In an email from torahweb.org, R' Herschel Schachter told the following:
> One Shabbos morning the students came to the beis medrash for Shacharis
> and there was a strange looking fellow, obviously not a student, and
> obviously missing some of his marbles, putting on tefillin. It didn't seem
> that he simply had not realized that it was Shabbos, so we all stayed away
> from him. When Rav Dovid Lifshitz arrived, he walked over to the young man
> and spoke to him softly in Hebrew. He pointed out that today is Shabbos
> and tefillin are not worn. The young man responded that he knows that,
> but he had received a nevuah (a prophecy) that he should wear tefillin
> today, despite the fact that it was Shabbos! Reb Dovid was not phased
> by his reply. He simply continued the conversation and asked, "in what
> language was this nevuah"? The young man replied -- in English. Whereupon
> Reb Dovid told him softly, "you must be mistaken. Nevuas are only given
> in Hebrew." Whereupon the young man thanked him for his clarification
> and he proceeded to remove his tefillin.

> We were stunned watching all of this! You have to master abnormal
> psychology to be able to convince a meshugena that he's wrong.

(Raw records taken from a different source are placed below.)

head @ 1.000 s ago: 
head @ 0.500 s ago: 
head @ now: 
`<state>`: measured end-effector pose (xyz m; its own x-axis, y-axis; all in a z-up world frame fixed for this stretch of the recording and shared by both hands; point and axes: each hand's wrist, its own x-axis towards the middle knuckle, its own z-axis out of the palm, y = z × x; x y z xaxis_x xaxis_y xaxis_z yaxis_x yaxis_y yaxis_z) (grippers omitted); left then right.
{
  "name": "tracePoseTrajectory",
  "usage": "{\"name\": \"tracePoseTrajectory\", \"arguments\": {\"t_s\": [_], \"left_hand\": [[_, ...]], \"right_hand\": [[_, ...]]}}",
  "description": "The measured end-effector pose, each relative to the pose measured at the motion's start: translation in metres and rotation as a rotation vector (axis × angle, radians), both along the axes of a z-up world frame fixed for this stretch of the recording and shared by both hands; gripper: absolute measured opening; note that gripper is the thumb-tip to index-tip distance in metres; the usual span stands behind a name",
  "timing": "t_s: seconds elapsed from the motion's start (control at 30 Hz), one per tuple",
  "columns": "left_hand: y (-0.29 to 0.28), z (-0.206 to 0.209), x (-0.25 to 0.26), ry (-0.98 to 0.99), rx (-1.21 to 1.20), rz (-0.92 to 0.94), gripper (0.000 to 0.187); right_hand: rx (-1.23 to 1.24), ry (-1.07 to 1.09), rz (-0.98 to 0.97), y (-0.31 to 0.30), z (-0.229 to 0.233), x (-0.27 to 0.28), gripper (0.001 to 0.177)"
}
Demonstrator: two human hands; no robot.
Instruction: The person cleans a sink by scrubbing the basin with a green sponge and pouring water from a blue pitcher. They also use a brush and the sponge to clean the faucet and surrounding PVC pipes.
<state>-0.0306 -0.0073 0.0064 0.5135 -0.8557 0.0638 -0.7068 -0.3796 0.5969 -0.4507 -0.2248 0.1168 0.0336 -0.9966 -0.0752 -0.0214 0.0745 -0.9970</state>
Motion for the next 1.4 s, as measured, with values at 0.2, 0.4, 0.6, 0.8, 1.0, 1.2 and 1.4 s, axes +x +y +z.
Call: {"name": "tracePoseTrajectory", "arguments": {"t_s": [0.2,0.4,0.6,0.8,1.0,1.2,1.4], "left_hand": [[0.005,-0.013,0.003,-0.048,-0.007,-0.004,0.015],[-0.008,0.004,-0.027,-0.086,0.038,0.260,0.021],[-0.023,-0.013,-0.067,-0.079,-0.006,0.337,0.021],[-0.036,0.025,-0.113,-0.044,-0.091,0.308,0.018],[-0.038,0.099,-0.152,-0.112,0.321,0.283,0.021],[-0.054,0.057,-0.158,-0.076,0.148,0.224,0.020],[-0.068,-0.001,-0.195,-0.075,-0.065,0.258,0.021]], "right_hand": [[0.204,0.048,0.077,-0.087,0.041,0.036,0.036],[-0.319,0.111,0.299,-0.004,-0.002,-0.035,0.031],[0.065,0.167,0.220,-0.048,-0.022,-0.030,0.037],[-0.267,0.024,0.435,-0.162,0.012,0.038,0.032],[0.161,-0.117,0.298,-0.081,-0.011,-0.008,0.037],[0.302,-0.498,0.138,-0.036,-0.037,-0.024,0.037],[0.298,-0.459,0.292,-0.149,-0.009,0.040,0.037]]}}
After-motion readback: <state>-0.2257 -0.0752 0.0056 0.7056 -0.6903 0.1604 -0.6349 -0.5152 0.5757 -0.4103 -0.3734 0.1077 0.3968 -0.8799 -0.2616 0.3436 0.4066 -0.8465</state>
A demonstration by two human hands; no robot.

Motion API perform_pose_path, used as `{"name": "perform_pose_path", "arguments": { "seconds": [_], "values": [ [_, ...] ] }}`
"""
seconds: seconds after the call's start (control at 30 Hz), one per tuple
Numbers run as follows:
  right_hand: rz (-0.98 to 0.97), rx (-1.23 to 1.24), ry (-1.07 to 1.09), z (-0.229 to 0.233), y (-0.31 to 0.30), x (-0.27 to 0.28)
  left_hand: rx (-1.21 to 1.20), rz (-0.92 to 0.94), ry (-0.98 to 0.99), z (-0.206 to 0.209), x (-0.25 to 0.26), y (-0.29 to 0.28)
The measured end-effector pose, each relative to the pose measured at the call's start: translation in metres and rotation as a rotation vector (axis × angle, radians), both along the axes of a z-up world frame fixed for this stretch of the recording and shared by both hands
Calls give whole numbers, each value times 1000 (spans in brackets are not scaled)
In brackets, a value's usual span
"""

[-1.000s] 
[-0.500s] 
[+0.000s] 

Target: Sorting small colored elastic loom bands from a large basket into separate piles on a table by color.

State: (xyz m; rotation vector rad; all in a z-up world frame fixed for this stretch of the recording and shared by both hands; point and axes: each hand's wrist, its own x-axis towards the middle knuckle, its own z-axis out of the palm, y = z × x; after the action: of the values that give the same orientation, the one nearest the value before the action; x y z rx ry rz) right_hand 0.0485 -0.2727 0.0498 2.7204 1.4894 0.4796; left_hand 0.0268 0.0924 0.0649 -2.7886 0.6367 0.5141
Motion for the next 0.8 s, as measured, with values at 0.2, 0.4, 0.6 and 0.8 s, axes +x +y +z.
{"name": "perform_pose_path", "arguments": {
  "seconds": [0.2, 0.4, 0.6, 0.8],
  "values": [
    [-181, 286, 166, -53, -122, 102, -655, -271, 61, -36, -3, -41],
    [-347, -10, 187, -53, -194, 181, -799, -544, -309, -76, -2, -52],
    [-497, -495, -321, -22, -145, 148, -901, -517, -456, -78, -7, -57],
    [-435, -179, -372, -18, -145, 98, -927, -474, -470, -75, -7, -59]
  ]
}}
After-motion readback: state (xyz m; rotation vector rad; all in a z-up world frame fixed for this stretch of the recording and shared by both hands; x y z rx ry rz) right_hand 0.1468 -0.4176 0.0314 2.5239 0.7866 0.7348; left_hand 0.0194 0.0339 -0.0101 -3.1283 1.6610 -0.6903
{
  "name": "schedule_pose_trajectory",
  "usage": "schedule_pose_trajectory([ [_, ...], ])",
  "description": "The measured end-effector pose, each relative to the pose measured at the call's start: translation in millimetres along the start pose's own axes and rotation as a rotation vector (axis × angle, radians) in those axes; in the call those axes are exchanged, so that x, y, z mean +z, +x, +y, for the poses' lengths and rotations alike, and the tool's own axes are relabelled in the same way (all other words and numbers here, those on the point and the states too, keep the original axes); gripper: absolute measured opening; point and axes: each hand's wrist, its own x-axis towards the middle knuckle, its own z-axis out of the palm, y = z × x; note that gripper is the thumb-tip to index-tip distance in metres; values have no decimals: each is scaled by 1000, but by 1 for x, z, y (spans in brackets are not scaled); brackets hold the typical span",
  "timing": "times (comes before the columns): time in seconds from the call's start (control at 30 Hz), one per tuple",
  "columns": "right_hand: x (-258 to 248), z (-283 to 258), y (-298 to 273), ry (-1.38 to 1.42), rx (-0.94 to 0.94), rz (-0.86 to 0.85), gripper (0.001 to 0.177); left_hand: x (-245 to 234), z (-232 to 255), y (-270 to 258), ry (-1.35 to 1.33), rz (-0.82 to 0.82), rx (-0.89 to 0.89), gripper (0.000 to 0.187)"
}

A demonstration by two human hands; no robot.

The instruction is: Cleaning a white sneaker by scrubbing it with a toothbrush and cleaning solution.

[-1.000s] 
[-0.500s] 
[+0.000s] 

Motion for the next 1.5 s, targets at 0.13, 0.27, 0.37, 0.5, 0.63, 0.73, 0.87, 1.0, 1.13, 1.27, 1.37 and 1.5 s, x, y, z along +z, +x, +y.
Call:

The possuk
> in Sefer Melochim (I:5:11) says that King Shlomo was blessed with wisdom,
> and was "wiser than any other person". The rabbis understand this to
> imply afilu min hashotim -- that he was even wiser than the meshugaim!!

RnCL and I were discussing this issue as part of the greater Noach debate,
which therefore ended when the context ended. But never actually resolved.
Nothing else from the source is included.